### EXERCISE DESCRIPTION
Should the word "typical" occur in a line of the records, copy that line.

### THE DATA
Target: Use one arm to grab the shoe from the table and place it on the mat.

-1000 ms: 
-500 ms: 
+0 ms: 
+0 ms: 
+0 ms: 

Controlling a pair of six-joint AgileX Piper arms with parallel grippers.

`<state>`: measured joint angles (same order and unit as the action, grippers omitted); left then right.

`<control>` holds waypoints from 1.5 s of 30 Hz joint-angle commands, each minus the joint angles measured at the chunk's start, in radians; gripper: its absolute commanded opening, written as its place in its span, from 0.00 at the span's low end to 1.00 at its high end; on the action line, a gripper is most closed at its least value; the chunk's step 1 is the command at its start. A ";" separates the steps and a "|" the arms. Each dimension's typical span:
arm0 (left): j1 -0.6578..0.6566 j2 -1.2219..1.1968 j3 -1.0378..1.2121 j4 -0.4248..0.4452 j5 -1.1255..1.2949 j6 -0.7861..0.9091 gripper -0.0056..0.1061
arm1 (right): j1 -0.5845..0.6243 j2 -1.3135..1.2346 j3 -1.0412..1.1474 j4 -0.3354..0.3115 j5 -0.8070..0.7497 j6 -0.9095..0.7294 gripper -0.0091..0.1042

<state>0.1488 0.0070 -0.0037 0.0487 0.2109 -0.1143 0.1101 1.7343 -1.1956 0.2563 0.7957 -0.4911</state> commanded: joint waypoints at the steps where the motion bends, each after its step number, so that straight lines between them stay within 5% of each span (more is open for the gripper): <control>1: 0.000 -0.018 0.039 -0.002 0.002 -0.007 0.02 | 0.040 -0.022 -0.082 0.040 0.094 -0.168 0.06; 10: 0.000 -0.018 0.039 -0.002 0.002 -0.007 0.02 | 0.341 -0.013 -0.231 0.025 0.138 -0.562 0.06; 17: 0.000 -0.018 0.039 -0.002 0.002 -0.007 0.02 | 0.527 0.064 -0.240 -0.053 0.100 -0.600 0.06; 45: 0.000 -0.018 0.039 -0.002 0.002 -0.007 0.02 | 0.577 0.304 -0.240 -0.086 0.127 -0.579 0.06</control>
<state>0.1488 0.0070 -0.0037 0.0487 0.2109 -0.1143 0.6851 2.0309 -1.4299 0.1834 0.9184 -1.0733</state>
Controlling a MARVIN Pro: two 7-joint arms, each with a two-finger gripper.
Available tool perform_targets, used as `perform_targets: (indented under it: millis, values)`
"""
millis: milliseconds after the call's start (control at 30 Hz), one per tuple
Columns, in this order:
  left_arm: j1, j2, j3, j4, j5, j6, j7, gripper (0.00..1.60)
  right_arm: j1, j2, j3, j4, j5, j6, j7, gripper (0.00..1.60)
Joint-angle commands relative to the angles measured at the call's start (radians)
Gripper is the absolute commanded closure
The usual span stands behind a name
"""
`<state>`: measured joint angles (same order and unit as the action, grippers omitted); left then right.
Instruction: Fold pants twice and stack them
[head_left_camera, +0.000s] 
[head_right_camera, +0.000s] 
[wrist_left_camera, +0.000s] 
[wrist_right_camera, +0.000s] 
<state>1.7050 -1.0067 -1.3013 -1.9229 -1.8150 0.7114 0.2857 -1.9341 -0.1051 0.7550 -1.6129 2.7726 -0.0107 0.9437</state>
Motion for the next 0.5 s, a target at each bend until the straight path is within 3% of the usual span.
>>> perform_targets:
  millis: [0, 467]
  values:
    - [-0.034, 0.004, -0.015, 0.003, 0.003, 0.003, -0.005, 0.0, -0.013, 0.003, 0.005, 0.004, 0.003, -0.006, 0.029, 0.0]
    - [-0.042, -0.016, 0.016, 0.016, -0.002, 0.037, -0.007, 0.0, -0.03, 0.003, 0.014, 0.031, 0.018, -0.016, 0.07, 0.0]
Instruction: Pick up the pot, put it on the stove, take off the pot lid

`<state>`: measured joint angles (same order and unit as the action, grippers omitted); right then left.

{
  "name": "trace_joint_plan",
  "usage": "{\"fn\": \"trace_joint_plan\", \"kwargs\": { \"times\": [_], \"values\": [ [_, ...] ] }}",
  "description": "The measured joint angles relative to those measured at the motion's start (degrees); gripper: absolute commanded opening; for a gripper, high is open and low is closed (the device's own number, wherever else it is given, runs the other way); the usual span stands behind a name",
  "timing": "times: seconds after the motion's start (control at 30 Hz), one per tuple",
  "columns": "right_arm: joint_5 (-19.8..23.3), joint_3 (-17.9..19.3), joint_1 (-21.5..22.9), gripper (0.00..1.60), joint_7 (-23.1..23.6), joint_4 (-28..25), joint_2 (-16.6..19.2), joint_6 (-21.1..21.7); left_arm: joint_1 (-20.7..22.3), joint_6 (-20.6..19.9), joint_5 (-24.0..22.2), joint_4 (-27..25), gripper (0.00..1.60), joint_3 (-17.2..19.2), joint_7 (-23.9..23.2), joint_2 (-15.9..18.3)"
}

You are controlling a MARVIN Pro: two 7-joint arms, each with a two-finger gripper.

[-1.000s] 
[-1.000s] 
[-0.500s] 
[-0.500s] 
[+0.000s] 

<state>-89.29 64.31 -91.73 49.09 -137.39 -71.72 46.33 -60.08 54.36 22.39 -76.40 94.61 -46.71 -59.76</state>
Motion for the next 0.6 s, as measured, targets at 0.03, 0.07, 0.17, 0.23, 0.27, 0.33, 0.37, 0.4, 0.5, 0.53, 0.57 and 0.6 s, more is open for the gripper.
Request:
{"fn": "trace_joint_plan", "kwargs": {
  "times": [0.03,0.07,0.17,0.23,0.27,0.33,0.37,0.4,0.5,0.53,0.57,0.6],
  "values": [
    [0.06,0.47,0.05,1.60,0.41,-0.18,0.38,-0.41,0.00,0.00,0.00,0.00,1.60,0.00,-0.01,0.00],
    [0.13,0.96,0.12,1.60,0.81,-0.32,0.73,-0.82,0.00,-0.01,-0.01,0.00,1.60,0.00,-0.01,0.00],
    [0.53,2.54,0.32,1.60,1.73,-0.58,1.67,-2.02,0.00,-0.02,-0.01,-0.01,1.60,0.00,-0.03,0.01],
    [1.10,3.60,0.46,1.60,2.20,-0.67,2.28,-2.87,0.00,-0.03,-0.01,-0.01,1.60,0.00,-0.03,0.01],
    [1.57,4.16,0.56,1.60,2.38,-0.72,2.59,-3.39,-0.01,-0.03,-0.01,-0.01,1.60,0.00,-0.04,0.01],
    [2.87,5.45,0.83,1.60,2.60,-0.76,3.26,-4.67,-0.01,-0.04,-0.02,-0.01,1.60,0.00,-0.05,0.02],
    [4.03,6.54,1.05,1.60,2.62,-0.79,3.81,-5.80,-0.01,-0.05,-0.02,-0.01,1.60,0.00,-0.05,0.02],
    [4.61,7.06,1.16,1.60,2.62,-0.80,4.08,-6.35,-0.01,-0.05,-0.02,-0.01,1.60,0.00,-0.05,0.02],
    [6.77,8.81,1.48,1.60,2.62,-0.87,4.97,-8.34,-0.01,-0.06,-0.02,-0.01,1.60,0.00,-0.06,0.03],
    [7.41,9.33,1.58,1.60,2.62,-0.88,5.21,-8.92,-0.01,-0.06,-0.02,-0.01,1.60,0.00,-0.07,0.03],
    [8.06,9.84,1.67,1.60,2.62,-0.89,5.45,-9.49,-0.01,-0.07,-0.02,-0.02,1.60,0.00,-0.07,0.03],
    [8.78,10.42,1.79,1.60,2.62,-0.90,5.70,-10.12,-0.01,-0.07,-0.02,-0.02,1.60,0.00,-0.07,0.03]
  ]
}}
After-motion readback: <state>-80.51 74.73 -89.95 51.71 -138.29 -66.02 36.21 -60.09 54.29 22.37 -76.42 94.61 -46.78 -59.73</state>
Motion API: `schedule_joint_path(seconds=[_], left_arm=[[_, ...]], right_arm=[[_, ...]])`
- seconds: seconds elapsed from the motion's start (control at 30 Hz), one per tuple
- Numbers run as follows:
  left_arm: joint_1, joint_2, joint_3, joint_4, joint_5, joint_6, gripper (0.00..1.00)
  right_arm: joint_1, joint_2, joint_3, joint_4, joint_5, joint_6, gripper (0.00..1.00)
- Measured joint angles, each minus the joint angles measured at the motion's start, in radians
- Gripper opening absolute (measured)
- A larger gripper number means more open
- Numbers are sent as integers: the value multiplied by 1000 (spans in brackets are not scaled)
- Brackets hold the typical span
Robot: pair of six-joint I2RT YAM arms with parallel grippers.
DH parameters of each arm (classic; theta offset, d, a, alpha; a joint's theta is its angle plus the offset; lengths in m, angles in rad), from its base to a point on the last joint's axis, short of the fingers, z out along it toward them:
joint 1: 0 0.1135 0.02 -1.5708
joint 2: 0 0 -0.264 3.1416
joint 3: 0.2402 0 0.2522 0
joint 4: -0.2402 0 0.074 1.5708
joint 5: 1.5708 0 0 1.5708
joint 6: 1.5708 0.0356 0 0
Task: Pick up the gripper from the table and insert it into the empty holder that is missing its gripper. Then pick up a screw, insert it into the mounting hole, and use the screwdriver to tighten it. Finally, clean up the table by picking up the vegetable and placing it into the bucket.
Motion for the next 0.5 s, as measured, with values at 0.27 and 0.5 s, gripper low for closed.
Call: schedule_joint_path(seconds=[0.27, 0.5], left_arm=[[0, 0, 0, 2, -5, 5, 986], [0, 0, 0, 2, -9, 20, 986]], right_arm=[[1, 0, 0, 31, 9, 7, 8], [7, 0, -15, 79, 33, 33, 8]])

### ANSWER TO THE PROBLEM
`<control>` holds waypoints from 1.5 s of 30 Hz joint-angle commands, each minus the joint angles measured at the chunk's start, in radians; gripper: its absolute commanded opening, written as its place in its span, from 0.00 at the span's low end to 1.00 at its high end; on the action line, a gripper is most closed at its least value; the chunk's step 1 is the command at its start. A ";" separates the steps and a "|" the arms. Each dimension's typical span:
- Brackets hold the typical span

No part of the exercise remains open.